**WHAT TO PRODUCE:**
Quote from the first line below through the line that contains "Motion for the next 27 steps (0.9", both included, and leave the pictures out.

**RECORDS SHOWN:**
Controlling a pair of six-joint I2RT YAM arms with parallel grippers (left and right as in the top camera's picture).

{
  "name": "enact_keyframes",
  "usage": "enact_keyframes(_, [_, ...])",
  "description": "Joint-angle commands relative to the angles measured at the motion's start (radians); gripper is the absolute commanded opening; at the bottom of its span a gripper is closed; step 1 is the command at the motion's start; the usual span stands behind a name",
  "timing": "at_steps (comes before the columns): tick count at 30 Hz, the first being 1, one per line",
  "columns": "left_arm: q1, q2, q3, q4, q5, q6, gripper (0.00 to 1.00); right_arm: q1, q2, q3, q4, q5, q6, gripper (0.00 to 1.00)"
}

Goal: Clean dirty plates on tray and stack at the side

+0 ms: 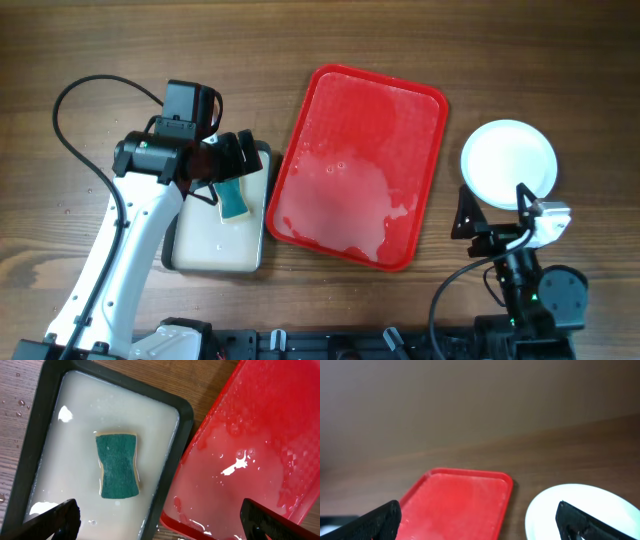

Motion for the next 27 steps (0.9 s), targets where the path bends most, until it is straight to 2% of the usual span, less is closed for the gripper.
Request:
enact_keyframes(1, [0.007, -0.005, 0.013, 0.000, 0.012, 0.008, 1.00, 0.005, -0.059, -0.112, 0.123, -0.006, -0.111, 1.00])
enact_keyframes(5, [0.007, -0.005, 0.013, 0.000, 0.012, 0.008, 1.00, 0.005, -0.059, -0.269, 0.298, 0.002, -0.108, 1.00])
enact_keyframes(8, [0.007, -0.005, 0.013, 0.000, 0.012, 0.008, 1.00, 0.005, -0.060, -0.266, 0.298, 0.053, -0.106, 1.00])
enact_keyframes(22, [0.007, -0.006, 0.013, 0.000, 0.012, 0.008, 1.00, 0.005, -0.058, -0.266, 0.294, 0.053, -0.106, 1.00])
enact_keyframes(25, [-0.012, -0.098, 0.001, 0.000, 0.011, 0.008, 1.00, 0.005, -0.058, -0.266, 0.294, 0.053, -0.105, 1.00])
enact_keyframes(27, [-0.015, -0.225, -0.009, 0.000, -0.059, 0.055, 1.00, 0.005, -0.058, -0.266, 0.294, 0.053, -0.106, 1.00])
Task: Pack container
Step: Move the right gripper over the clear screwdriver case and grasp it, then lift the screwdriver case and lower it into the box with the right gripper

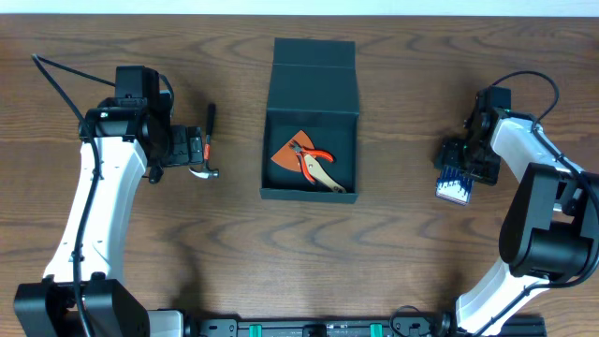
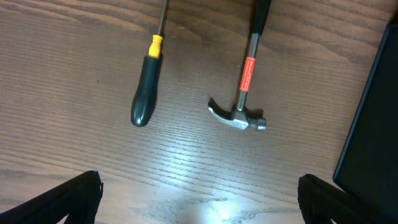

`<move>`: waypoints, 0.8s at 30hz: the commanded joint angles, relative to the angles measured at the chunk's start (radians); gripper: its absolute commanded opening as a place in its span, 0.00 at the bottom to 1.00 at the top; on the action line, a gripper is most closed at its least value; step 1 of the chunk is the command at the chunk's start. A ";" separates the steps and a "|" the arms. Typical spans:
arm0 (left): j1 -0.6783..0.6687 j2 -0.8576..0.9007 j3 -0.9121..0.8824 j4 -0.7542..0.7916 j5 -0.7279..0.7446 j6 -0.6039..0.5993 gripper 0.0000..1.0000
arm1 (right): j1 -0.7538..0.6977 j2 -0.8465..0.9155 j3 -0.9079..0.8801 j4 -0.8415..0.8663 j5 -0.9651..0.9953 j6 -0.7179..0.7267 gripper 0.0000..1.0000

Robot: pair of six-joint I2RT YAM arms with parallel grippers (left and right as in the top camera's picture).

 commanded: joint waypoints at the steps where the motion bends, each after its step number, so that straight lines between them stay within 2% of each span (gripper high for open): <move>1: -0.003 0.001 0.024 -0.003 -0.005 -0.001 0.99 | 0.002 0.046 0.001 -0.019 0.038 -0.007 0.82; 7: -0.003 0.001 0.024 -0.003 -0.005 -0.001 0.99 | 0.002 0.046 0.039 -0.048 0.038 0.005 0.71; 24: -0.003 0.001 0.024 -0.003 -0.005 -0.001 0.99 | 0.003 0.005 0.068 -0.068 0.036 0.011 0.69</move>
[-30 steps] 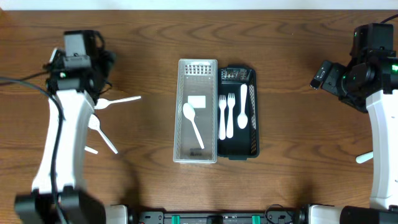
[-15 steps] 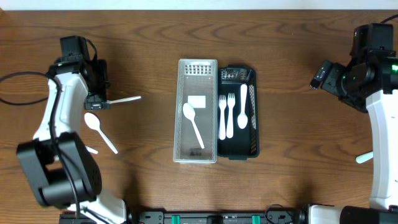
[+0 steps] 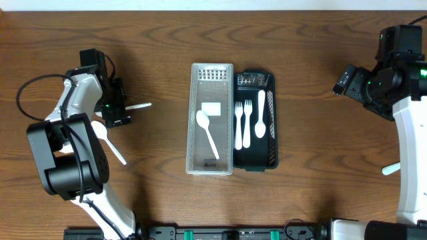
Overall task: Pack container
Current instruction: 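Move the left gripper back left and grasp another white spoon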
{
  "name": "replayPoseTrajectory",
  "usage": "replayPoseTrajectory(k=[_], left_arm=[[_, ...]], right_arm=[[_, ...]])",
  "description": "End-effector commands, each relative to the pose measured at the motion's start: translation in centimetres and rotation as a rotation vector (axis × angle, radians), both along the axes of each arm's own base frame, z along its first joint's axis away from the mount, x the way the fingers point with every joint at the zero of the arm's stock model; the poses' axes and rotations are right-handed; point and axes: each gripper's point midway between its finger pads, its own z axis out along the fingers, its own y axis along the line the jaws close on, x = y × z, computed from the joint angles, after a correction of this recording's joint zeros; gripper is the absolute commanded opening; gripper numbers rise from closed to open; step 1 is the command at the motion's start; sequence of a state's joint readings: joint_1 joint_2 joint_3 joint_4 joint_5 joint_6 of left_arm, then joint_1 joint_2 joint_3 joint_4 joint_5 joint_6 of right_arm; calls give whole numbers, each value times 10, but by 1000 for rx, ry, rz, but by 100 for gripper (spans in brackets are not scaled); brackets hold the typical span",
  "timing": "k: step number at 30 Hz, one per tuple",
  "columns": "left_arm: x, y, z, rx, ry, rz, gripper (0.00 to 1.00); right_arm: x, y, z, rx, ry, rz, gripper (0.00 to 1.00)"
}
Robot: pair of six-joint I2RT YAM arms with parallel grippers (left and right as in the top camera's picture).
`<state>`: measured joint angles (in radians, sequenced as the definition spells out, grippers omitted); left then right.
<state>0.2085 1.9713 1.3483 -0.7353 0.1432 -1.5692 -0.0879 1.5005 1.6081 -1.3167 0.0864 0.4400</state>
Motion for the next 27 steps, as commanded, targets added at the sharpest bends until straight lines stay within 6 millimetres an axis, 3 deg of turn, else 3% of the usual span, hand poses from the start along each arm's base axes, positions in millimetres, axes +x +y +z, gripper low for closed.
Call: replayPoseTrajectory(k=[1,5,16,27], left_arm=[[-5,-1,-4,-28,27,82,90],[-6,-2,-4,-39,37,133,82],[-14,-8,-21,-74,99,192,84],[-13,6,-23,-75,88,232,84]], right_arm=[[-1,-6,1,-16,0,-19,99],[-1,-6,1,-16,1,-19,99],[-3,-6,0,-16,11,-15,99],[-4,-6,0,-16,11,-16,99]])
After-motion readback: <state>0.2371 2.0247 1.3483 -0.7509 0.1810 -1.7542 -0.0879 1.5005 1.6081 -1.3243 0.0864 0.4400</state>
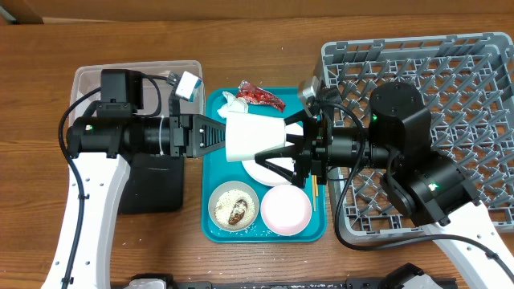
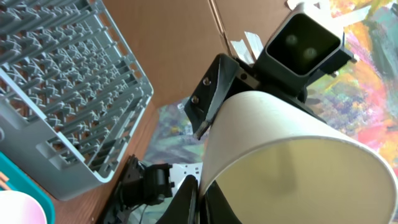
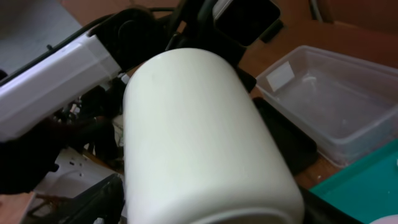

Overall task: Sort waste into correct bins and load items into the dishwasher
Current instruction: 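Lift the cup and hand it from the left gripper to the right gripper, then place the white cup upright in the dish rack with the right gripper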

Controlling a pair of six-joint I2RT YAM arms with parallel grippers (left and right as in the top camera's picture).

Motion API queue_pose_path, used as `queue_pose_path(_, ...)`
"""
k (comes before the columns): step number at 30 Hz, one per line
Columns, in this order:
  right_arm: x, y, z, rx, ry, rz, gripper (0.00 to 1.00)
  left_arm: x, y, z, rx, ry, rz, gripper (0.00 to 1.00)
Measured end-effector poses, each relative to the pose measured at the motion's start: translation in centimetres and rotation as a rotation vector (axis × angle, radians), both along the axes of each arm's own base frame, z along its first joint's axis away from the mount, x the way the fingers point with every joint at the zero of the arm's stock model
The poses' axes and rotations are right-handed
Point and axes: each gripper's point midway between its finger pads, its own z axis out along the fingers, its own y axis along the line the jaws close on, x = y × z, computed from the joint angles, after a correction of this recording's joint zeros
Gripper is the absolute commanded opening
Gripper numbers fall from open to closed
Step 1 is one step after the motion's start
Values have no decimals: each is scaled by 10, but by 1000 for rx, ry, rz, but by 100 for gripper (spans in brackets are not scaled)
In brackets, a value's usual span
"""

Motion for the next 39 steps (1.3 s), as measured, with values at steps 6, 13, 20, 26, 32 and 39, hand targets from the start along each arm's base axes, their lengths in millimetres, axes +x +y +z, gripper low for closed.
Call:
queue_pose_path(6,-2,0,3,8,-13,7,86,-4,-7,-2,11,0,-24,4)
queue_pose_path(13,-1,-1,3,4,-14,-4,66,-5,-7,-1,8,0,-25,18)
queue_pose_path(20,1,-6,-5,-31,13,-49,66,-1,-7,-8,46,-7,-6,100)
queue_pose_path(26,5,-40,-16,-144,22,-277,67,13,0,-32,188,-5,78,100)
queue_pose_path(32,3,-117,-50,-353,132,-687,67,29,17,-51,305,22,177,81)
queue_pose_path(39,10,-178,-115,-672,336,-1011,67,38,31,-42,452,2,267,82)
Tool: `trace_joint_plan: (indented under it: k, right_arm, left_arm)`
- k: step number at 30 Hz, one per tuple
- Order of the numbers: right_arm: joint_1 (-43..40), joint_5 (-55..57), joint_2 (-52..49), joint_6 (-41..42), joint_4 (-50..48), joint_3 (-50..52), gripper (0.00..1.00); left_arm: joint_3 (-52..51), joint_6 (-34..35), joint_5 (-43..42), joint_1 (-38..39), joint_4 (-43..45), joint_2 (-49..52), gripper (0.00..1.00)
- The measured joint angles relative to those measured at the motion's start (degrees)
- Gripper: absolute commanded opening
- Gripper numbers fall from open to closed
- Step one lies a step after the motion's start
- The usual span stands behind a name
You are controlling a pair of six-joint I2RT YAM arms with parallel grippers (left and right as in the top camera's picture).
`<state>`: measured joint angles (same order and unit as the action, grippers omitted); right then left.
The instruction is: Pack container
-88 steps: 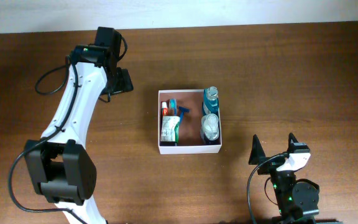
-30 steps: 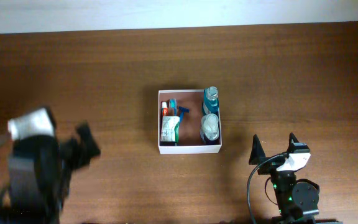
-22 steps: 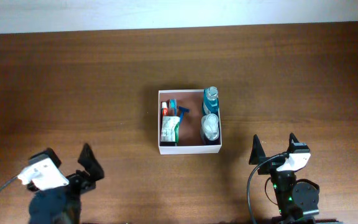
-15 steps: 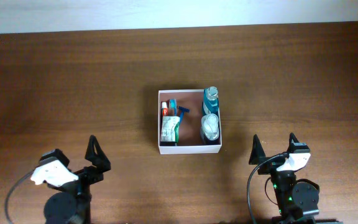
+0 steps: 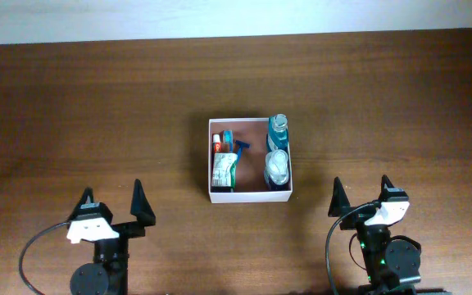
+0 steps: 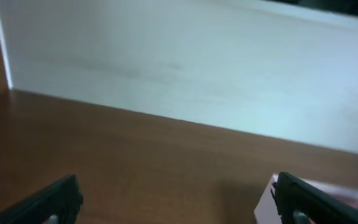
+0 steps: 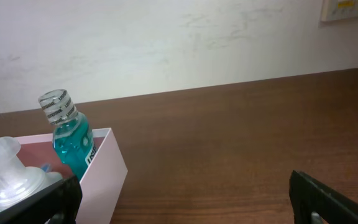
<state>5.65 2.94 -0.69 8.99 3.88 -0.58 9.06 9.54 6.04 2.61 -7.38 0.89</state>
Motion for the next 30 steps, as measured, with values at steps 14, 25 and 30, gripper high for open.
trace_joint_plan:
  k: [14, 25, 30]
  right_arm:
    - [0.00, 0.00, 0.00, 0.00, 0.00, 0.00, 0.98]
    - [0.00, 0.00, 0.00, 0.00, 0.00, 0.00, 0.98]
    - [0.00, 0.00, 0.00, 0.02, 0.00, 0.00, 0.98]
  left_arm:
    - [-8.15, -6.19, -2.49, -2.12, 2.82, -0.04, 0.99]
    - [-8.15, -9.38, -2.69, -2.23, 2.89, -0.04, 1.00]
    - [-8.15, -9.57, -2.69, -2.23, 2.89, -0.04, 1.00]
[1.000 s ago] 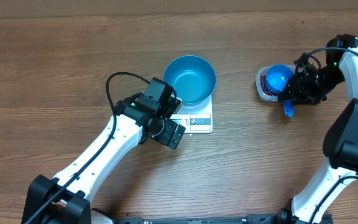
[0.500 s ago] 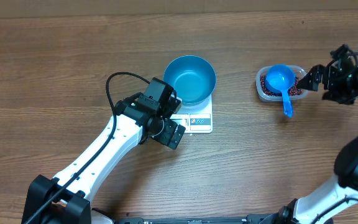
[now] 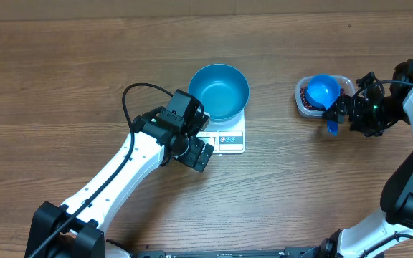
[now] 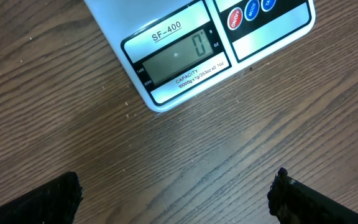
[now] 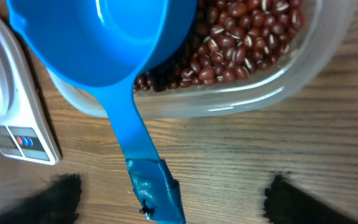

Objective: Scoop item into bowl and weigh 150g on scale

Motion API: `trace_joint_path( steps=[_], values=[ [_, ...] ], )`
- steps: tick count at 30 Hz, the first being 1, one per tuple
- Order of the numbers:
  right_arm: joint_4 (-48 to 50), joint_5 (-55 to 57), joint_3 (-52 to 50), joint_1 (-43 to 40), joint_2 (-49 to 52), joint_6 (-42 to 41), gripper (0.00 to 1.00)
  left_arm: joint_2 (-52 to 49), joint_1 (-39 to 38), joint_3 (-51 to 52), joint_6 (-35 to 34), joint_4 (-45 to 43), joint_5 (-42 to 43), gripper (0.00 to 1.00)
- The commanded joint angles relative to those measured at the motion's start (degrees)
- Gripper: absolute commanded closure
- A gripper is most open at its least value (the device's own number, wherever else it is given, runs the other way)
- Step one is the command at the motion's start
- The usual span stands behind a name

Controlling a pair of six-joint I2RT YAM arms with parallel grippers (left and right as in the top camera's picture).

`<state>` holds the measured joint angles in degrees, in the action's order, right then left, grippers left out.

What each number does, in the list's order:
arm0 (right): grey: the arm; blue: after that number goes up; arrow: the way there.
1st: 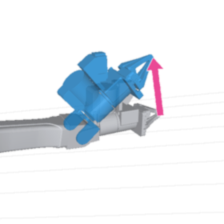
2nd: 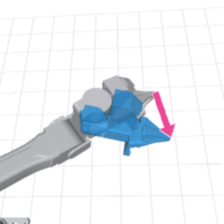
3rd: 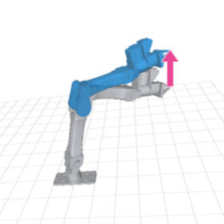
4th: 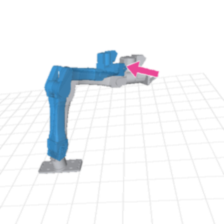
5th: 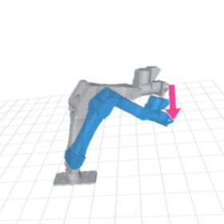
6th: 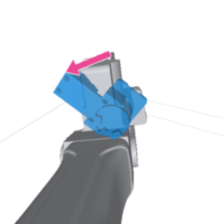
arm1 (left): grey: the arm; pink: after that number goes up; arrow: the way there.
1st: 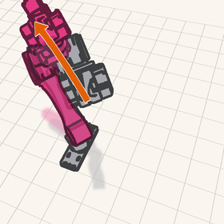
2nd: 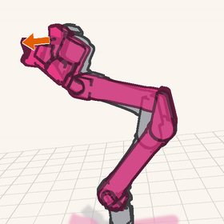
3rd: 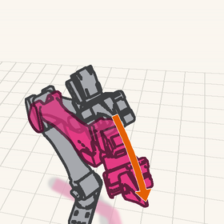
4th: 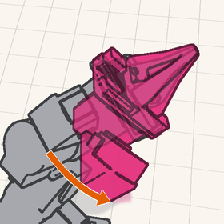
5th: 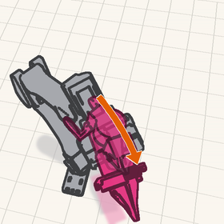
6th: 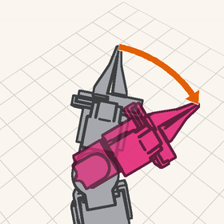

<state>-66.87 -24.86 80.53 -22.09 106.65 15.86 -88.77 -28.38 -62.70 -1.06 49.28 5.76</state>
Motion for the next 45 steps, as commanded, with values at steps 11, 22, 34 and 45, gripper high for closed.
trace_joint_path(
  steps=[11,22,34,45],
  values=[
    [2.3,-6.1,-3.8,0.3,-0.1,3.8,0.62,1.0,0.2,-0.2,1.1,-0.1,-0.2,0.0],
    [4.7,-12.4,-4.9,0.3,-0.1,5.6,0.62,1.0,0.2,-0.2,1.1,-0.1,-0.2,0.0],
    [10.8,-15.4,-10.1,0.1,-0.1,5.6,0.62,1.0,0.2,-0.2,1.1,-0.1,-0.2,0.0],
    [11.1,-16.4,-10.1,0.1,-0.1,5.6,0.84,1.0,0.2,-0.2,1.1,-0.1,-0.2,0.01]
  ],
)
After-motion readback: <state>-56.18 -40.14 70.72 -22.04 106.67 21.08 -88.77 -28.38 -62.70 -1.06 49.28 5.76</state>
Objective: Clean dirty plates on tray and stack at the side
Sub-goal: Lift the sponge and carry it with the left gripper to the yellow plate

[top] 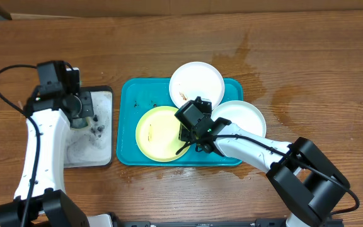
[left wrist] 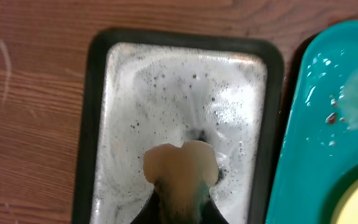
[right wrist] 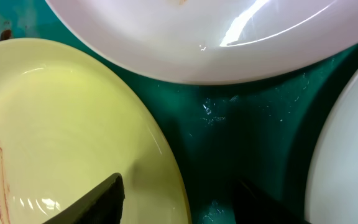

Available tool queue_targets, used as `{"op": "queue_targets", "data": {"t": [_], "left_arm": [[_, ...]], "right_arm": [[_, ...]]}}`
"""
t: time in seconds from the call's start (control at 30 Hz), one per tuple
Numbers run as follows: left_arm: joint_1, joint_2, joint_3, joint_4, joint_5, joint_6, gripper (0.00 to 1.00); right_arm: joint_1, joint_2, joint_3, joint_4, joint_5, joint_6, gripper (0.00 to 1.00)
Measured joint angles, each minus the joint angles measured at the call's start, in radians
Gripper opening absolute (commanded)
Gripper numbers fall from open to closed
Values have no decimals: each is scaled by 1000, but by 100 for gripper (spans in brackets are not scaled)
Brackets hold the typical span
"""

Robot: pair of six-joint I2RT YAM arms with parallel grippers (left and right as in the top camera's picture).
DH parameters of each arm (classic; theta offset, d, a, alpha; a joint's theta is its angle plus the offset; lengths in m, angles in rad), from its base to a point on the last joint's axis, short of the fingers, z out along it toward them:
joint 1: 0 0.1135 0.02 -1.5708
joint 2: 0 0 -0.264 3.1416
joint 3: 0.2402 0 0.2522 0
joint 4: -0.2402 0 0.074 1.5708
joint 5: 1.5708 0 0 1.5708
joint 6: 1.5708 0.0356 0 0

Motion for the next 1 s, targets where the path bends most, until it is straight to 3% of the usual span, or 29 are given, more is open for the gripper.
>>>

**WORKED SOLUTION:**
Controlling a pair of six-joint I2RT YAM arms with parallel grippers (left and right as in the top camera's picture).

{
  "name": "enact_keyframes",
  "usage": "enact_keyframes(_, [_, ...])",
  "description": "Joint-angle commands relative to the angles measured at the motion's start (radians); gripper is the absolute commanded opening; at the bottom of its span a gripper is closed; step 1 is the command at the motion's start; the usual span stands behind a name",
  "timing": "at_steps (comes before the columns): tick count at 30 Hz, the first being 1, one per line",
  "columns": "left_arm: q1, q2, q3, q4, q5, q6, gripper (0.00 to 1.00); right_arm: q1, q2, q3, q4, q5, q6, gripper (0.00 to 1.00)"
}

Goal: Clean dirty plates on tray and stack at the side

+0 ms: 

Motion for the next 27 steps (0.9 s), targets where the path bends most, until it is straight to 2% of the usual span, less is closed for the gripper.

The answer given here is complete.